TASK PROMPT: Find the word "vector" in the data. Return every line where it appears.

****************************************

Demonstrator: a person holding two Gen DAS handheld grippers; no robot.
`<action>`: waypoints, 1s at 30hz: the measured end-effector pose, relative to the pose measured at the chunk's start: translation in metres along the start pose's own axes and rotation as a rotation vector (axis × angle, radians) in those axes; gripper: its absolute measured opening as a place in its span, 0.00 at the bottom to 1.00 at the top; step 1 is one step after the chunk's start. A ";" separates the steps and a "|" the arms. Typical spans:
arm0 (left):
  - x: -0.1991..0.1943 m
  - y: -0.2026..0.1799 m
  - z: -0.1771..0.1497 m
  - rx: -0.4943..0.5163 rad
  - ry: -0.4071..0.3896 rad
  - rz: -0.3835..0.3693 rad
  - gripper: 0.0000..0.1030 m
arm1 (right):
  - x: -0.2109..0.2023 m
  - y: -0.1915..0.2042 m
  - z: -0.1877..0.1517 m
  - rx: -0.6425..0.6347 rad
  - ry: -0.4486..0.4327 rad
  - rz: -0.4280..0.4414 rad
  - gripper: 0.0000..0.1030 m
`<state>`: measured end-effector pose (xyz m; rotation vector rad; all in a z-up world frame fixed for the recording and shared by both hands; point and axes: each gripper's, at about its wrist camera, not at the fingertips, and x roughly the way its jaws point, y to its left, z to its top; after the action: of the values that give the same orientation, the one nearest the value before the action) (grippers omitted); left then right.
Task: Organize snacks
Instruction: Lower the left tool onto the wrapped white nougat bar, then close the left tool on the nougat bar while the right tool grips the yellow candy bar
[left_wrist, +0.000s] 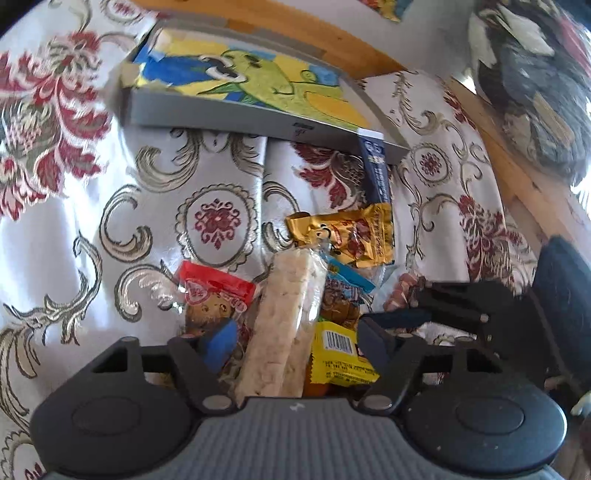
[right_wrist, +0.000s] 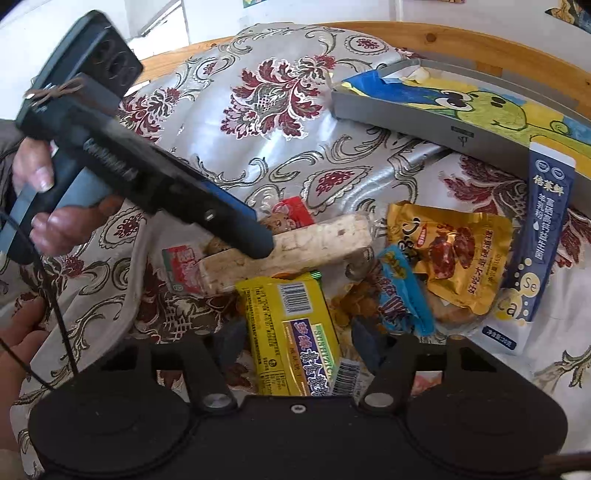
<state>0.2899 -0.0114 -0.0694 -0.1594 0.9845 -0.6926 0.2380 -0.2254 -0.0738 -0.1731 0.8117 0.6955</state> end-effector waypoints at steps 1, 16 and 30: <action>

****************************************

FINAL ANSWER:
`<action>`: waypoints, 1s at 30hz: the measured end-effector pose, relative to the pose measured at the chunk's start: translation in metres along the start pose's own axes and rotation as a rotation vector (axis × angle, radians) in those axes; gripper: its absolute measured opening as a place in its span, 0.00 at the bottom to 1.00 at the top; step 1 is one step after the chunk's start. A ";" separates the steps and a "|" the arms. Typical spans:
`<state>`: measured end-effector pose (xyz m; rotation vector rad; all in a z-up world frame fixed for the recording and shared by both hands; point and axes: each gripper's, at about its wrist camera, not at the fingertips, and x roughly the way its jaws point, y to its left, z to its top; after the action: of the values that give the same orientation, the one nearest the value before the action) (grippers omitted); left then right.

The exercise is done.